I’ve now been seeing Mr. Unexpected for a while now, and though it hasn’t been long in the scheme of things, it is the most time I’ve spent with someone (who could be a someone special) in almost three years.
And even though I’ve written hundreds of blogs about dating, and even though I’ve given advice to basically everyone I know, and even though I’ve been down this uncertain road before…
…it still feels like the first time I’ve ever had, well, a crush on someone.
They say a lot of things get easier as you age and hopefully, through experiences, you earn wisdom. They also say that the point of going on dates and meeting new people is to figure out what you want, what you’re willing to accept and what type of relationship you desire. And I’ll agree with all of those things – but there are certain truths that I believe never change. Often, they are the ones that we analyze or the ones we question. They are those knots in the pit of your stomach that you always call butterflies and that you secretly teeter between hating and appreciating. They are those feelings that bubble up inside of you – and you look at them – spiraling around in your pretty little head and you (not so eloquently) think:
Why is this so fucking scary?
Before three years of endless, terrible dates (and the poor decision of sleeping with an ex for half of that time), I probably wouldn’t have thrown in a curse word, but my Southern upbringing and manners lose this time ’round.
The matter is: when you’re really starting to like someone, when you’re really seeing all of the good stuff come out, when you really watch them surprise you and you watch them dismiss what you always perceived as crazy – and they view as honest and great – it all feels a little unreal. Too good, too soon. Too much, too easy to be real. Too all of these things to make any sense, and then if you’re like me, you find yourself back at the computer screen you stared at a heaping handful of years ago, looking at your blinking cursor and remembering.
Remembering all of the blogs you have already written about being vulnerable. Reading your own archives of advice on how to let yourself trust. Reading your own words about not believing in the worst, but preparing yourself for it. Soaking up the tips you penned a while back about relaxing during this honeymoon stage, savoring the beginning of getting to know someone and the start of sleepovers at his place and my place. Indulging in bed together, getting to know another body that you’ve suddenly grown very fond of. I read my sentences about listening to the words men say instead of what I want to hear, I read about taking things slow, but standing up for what you want and being brave enough to ask for it, when you feel ready.

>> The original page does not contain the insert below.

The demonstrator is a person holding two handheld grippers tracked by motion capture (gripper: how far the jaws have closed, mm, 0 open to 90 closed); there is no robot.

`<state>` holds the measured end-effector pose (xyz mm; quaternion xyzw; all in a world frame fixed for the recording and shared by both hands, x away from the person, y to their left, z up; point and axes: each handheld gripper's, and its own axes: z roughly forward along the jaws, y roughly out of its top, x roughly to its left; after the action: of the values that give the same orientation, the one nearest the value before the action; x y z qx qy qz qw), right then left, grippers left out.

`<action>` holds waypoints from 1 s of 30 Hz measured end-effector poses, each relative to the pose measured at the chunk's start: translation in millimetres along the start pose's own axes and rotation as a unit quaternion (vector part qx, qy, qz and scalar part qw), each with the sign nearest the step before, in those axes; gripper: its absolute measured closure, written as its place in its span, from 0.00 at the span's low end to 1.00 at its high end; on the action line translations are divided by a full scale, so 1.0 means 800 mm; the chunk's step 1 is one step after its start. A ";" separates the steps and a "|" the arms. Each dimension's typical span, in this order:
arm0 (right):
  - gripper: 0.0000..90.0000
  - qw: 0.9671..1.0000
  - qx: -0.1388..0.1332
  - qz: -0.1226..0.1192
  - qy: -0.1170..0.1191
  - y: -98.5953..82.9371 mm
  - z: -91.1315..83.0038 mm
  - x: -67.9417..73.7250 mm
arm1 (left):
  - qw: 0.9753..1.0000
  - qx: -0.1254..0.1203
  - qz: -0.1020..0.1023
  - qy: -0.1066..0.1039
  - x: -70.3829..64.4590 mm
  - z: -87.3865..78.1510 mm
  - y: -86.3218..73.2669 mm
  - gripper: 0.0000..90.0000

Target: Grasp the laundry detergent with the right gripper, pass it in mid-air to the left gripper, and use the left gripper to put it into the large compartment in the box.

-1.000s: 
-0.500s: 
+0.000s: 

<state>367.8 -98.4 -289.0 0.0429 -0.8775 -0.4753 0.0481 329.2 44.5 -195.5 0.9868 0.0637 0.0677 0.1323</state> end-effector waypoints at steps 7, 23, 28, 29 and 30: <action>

And even though I’ve written everything that I’m now re-reading to remind myself… I’m still anxious. I’m still afraid that it’ll all fall apart before it actually gets started. I’m scared that it won’t last or that it’s not as big as I think it is. And yet, I’m excited and well, thrilled to have met someone that I genuinely feel comfortable with and honest-to-goodness can see turning into something.
But there is always that voice in the back of my mind, the one that’s always been there, saying:
You never know. It could go amazingly or it could crash-and-burn and I’ll be writing the post-mortem of a romantic beginning that ended before it got past the first chapter. You never know.
But maybe this is where those growing pains in my early 20s have paid off: I know that I’ll never know.
And better yet, I accept it. I expect it. I know that unexpected things happen along the way. Because just as uncertain and unpredictable as being single and finding love is, the same could be said about apartment hunting. Or career opportunities. Or the health of your family. Or your ability push yourself to be a better person. And a softer one. You never really know what’s going to happen. You can save money and spend it all with two European trips, a big move and an (incredibly annoying) broker’s fee. You can write what you think is the best article you’ve ever conspired, and then when it’s published, the words don’t even look like your own. You can spend your time analyzing and harping over every little thing he did or didn’t say, wondering what the meaning is between the texting, the emails, the dates, the sheets, the everything…
…or you can just experience it.
And hope for the best. Dream of what you really, really want to happen. Go about your life, just as you have, just as you will – and keep that little prayer tucked away that a Mr. Unexpected will find his way into it. Because just like you never know if it will go sour – and you’ll be having a date with your best friends and Mr. Pinot and Cupcake – you also never know if it could all go right.
And no amount of dating and failing, protecting your heart, reading advice articles, texting your friends or thinking the worst possible thoughts will change the outcome. You never know what will happen…
…and that’s the best part about it.
Because no matter if it’s Mr. Unexpected or someone else, there is always possibility out there, always a chance, always a something to surprise you. And the one thing that you can know – is that whatever happens (or doesn’t), whatever comes your way (or leaves), whatever experience you face (or hate) – you can make it through. You can be happy.
And you never know, you might just have someone pretty great on your side somewhere along the way.